Biométrie : le nano au bout du doigt

Date de publication : 01/03/2018  |  David Kapp

(c) NEC Corportation of America via Flickr, licence creative commons
(c) NEC Corportation of America via Flickr, licence creative commons

Le capteur d'empreintes digitales développé dans le cadre du projet européen PiezoMAT dépasse toutes les attentes : sa résolution est de 1 000 dpi soit 2 fois plus élevée que le minimum requis par le cahier des charges et supérieur aux exigences du FBI dans le domaine. Une prouesse possible grâce à une matrice de bouquets de nanofils d'oxyde de zinc (ZNO).

C'est le numéro 224 (.pdf) des Défis du CEA, le Commissariat à l'énergie atomique, qui se fait l'écho de la nouvelle.

Le CEA-Leti compte en effet parmi les huit partenaires du consortium européen à l'origine du projet PiezoMAT.

Doté d'un budget de 3,9 M €, celui-ci avait pour objectif, en 44 mois, de construire un appareil de capture haute-résolution des empreintes digitales.

On sait en effet que, statistiquement, deux captures d'empreintes différentes peuvent être reconnues identiques par un système.

Cette donnée est généralement connue sous le nom de TFA - Taux de fausse acceptation.

La plupart des systèmes biométriques de capture des empreintes digitales n'enregistrent pas l'empreinte digitale en tant que telle mais une image de points correspondants aux sillons et croisements de sillons du doigt.

Une image largement suffisante pour une simple identification mais qui n'est pas assez robuste lorsqu'une authentification formelle est nécessaire.

Ce peut être le cas pour des contrôles aux frontières ou encore dans le cas d'enquêtes de police.

Il n'est donc pas étonnant de retrouver dans la liste des participants au projet l'entreprise Morpho (anciennement groupe Safran), particulièrement active dans ce domaine et reconnue à l'étranger pour ses terminaux (70 pays utilisent son système).

Kevin Dooley via Flickr licence CC
Kevin Dooley via Flickr licence CC

Une image qui n'est pas obtenue par une photographie

Pour obtenir l'image de l'empreinte dans le projet PiezoMAT, les ingénieurs n'ont pas cherché à augmenter la taille du capteur - ce qui se produit généralement -, mais on eut recours à un tout autre système.

Le capteur mis au point agit par contact : le capteur est composé de matrices de bouquets de nanofils d'oxyde de zinc qui forment un nuage de pixels connectés.

Ces nanofils produisent un courant électrique qui reprend sa forme initiale en cas de compression ou de flexion.

Ainsi, lorsque l'utilisateur présente son empreinte, selon la revue du CEA, "la déformation locale du réseau de nanofils génère un potentiel dont l'amplitude est proportionnelle à leur déplacement, ce qui permet de distinguer les reliefs cutanés."

Le modèle n'est pas encore opérationnel.
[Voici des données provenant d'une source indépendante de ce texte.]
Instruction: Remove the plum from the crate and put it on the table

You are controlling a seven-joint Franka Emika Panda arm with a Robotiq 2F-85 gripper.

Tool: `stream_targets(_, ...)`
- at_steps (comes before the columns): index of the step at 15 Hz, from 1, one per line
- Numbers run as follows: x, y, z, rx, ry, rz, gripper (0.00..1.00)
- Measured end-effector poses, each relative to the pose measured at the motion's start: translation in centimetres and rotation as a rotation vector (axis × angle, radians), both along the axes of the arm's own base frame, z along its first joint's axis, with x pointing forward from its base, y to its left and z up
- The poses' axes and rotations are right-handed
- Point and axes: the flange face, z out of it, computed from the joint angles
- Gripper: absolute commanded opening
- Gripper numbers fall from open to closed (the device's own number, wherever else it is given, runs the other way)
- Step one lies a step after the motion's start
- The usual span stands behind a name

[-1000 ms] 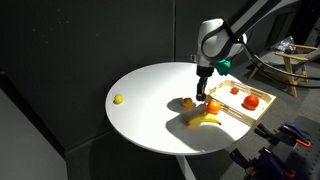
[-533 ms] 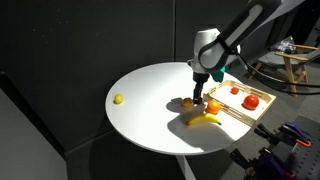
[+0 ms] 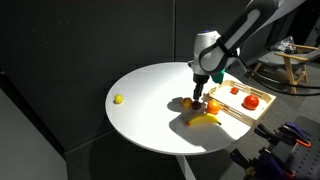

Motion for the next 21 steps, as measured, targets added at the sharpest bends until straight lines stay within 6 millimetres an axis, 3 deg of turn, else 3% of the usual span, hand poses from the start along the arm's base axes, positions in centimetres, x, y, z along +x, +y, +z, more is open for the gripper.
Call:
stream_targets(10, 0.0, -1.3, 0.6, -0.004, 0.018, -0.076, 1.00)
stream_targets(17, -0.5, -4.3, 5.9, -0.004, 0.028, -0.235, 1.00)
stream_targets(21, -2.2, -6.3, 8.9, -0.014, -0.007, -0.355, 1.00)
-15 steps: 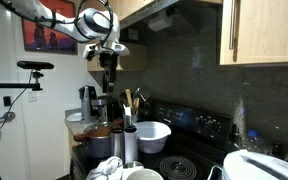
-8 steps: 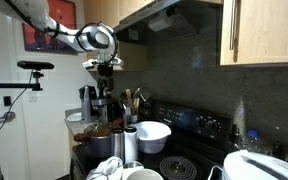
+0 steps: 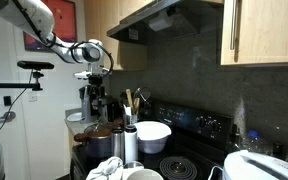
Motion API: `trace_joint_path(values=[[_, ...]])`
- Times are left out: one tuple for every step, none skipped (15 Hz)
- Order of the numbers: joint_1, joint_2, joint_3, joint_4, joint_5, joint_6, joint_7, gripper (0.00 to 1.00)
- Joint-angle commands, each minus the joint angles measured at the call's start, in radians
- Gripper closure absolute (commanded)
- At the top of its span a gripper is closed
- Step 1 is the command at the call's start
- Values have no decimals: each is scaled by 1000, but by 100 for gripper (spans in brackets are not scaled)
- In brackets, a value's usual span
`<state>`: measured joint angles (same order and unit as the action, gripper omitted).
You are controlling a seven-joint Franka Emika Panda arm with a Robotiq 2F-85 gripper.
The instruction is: Move the pot to the right side of the stove
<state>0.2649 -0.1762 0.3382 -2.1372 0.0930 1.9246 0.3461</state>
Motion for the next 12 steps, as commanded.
trace_joint_path(values=[[21, 66, 4, -26, 11, 94, -53, 0], [25, 87, 4, -33, 7, 125, -58, 0], [29, 105, 3, -38, 5, 156, -67, 0], [31, 126, 2, -39, 4, 185, -74, 0], [34, 150, 2, -36, -3, 206, -79, 0], [36, 171, 1, -32, -5, 228, -81, 0], [38, 193, 0, -27, -7, 245, -91, 0], [41, 215, 0, -21, -14, 260, -91, 0], [44, 239, -1, -12, -13, 277, -101, 0], [48, 259, -1, -4, -25, 286, -102, 0], [49, 277, -4, -1, -27, 303, -106, 0], [50, 294, -6, 3, -28, 313, -104, 0]])
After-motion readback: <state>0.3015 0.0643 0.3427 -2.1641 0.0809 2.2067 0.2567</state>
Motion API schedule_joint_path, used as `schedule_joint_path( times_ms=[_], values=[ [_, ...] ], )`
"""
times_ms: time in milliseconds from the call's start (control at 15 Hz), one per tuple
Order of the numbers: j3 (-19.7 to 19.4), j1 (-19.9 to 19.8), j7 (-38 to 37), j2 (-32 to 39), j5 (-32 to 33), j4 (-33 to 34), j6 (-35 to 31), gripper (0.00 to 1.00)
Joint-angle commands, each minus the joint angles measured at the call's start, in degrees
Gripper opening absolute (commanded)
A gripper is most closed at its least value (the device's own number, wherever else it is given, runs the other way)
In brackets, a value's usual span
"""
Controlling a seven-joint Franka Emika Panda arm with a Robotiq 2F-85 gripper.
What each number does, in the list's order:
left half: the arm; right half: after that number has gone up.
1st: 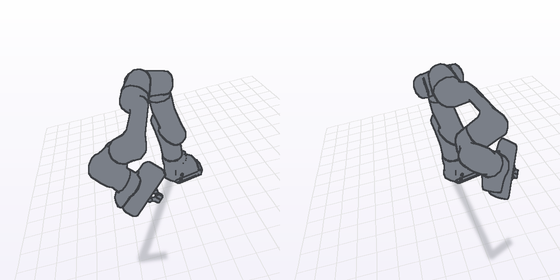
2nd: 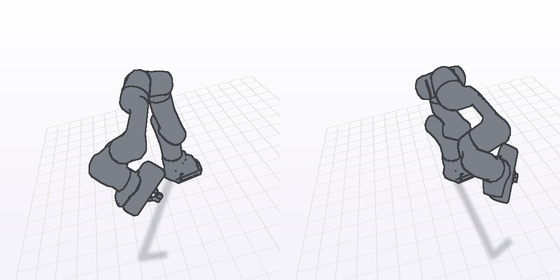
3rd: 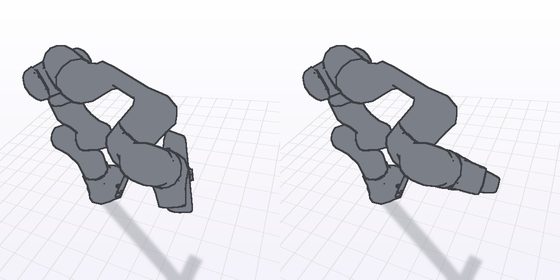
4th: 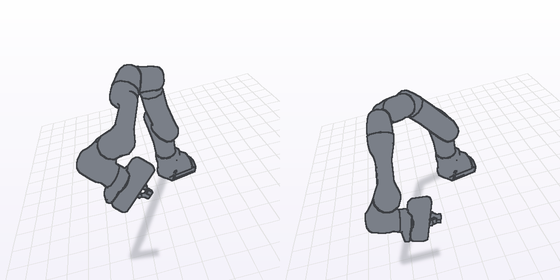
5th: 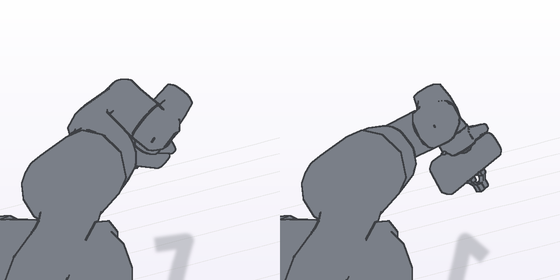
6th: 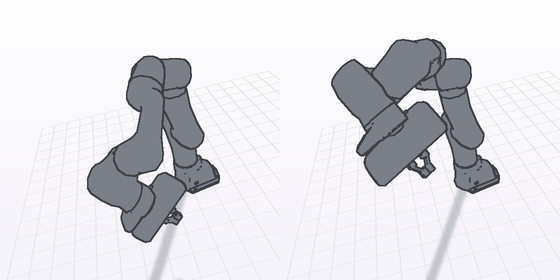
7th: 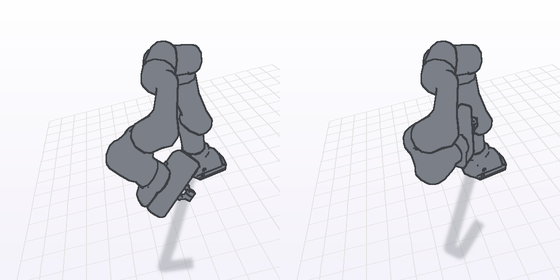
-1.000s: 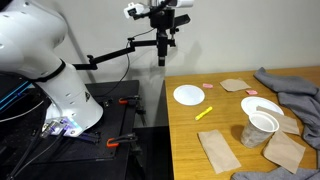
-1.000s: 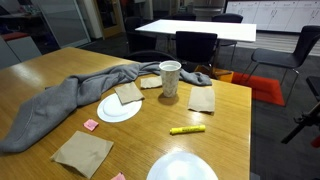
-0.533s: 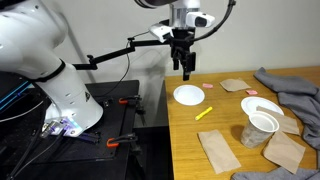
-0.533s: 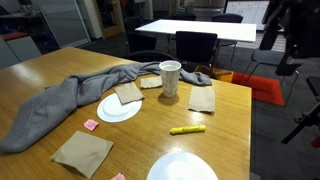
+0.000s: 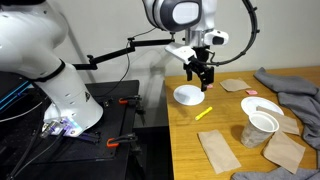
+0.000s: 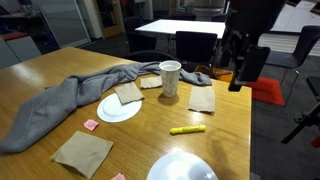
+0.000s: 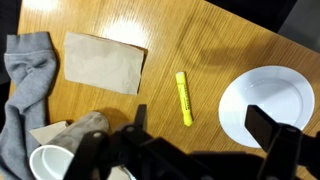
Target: Put the marker into the cup.
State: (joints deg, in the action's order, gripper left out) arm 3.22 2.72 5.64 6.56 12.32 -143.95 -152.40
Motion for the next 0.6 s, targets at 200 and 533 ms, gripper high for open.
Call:
schedule_joint_path(
  times_ms=[200,533],
  values=[
    [0.25,-0.94,7.52,6.37,-2.4,1.84,-6.16,1.0],
    [1.22,-1.97,11.08,9.85,-4.19,3.34,-7.86,1.0]
  ],
)
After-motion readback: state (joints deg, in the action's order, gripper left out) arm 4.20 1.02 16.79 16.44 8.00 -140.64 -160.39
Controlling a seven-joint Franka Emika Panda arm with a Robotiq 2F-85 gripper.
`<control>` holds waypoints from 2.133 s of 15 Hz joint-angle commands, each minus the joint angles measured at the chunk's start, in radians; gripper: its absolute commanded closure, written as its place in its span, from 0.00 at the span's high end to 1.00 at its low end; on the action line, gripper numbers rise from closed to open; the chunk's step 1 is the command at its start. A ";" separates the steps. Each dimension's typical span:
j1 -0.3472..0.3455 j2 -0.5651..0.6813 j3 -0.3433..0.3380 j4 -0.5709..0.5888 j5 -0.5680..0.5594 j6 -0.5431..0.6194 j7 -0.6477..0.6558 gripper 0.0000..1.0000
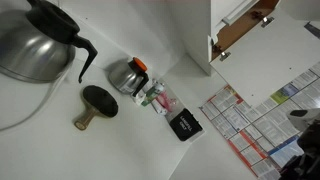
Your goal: Open the first top drawer
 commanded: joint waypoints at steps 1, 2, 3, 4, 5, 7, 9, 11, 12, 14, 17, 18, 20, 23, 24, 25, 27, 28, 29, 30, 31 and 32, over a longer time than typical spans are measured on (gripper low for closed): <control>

Un démonstrateur de 250 pixels a été testé par l'entreprise Idemia (issue de la fusion de Morpho avec Oberthur Technologies).

Il est possible également que ce nouveau système, hyper-précis, génère un taux important de faux rejet.

Car plus la précision augmente, plus il est difficile de rejouer exactement la même empreinte.

En effet, les dépôts, salissures ou légères variations de la peau liées à la température ambiante peuvent, dans les systèmes traditionnels, empêcher une reconnaissance optimale.

L'avenir dira si le système réussit à s'en affranchir.